DIRECTIONS FOR THIS TASK |
Here the answer must be the exact run of lines from the line holding "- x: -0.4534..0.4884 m" to the end of the material below, and nothing else.

== EXERCISE DATA

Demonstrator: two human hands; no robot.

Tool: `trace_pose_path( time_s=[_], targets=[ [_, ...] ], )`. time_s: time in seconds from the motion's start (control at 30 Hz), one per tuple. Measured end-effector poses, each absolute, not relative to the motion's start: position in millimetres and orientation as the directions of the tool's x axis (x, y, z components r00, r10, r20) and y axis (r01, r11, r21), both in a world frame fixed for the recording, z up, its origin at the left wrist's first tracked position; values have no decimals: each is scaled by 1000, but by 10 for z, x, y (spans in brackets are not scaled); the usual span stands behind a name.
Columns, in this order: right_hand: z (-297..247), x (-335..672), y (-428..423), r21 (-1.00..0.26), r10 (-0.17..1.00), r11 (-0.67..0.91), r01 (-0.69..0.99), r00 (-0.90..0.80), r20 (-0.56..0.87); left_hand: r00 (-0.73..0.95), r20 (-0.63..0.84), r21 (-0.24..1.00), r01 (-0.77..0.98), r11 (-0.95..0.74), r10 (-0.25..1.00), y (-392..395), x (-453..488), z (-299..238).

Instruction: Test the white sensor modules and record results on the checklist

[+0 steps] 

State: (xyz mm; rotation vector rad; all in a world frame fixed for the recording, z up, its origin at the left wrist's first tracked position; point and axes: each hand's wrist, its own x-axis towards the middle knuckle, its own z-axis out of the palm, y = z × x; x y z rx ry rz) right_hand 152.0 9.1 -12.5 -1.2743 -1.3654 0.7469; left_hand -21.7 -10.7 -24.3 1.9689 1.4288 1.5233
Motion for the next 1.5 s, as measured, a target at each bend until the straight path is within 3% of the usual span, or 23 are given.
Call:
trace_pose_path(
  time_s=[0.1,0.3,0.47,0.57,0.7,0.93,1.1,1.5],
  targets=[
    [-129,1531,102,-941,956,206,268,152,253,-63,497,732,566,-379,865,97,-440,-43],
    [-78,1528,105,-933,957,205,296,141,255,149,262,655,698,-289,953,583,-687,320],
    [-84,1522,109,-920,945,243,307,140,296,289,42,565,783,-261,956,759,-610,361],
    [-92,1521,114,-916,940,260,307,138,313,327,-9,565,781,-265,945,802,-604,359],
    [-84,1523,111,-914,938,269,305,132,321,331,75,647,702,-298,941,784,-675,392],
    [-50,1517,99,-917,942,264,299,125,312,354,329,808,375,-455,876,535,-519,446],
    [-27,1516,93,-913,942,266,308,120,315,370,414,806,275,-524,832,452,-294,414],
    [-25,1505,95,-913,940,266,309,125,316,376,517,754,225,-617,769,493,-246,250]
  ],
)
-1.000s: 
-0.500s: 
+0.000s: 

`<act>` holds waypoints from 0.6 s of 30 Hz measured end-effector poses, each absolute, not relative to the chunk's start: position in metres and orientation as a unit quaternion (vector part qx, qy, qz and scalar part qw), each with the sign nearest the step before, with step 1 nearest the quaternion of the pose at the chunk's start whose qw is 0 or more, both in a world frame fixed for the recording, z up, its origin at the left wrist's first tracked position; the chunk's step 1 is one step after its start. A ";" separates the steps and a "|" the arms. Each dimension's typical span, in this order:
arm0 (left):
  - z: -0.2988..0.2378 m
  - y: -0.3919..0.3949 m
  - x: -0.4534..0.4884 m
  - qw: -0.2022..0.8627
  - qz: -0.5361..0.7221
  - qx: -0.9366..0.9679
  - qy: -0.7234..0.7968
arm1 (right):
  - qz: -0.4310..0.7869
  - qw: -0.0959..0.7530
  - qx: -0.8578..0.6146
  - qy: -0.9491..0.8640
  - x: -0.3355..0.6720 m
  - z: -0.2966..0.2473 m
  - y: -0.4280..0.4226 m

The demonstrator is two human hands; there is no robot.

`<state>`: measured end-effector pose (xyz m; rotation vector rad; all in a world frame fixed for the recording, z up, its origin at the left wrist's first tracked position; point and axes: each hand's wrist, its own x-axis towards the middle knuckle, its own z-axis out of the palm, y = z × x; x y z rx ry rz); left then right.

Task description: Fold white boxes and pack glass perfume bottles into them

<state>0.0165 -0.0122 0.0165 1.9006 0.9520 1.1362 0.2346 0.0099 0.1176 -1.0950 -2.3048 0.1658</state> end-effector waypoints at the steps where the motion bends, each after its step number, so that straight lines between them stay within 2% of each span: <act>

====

RESULT OF THE EXERCISE |
  - x: -0.4534..0.4884 m
  - qw: -0.2022..0.8627
  - qz: -0.5361..0.7221
  - qx: -0.9366..0.9679
  - qy: -0.7234..0.7968
arm1 (right):
  - qz: -0.4310..0.7869
  - qw: -0.0959..0.7530
  - qx: -0.8578..0.6146
  - qy: -0.9491..0.8640
  - x: -0.3355..0.6720 m
  - z: -0.2966..0.2473 m
  - y: -0.4280..0.4226 m

The demonstrator is two human hands; there is no robot.

`<state>`: measured end-effector pose (xyz m; rotation vector rad; all in a world frame fixed for the recording, z up, its origin at the left wrist's first tracked position; point and axes: each hand's wrist, its own x-axis towards the middle knuckle, its own z-axis out of the palm, y = z × x; x y z rx ry rz); left then right.

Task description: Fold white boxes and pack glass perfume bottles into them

<state>0.0165 -0.0122 0.0165 1.9006 0.9520 1.1362 0.2346 0.0099 0.1176 -1.0950 -2.3048 0.1658</state> end-effector waypoints at the steps where the motion bends, each after its step number, so that straight lines between them stay within 2% of each span: <act>

No additional output will be generated.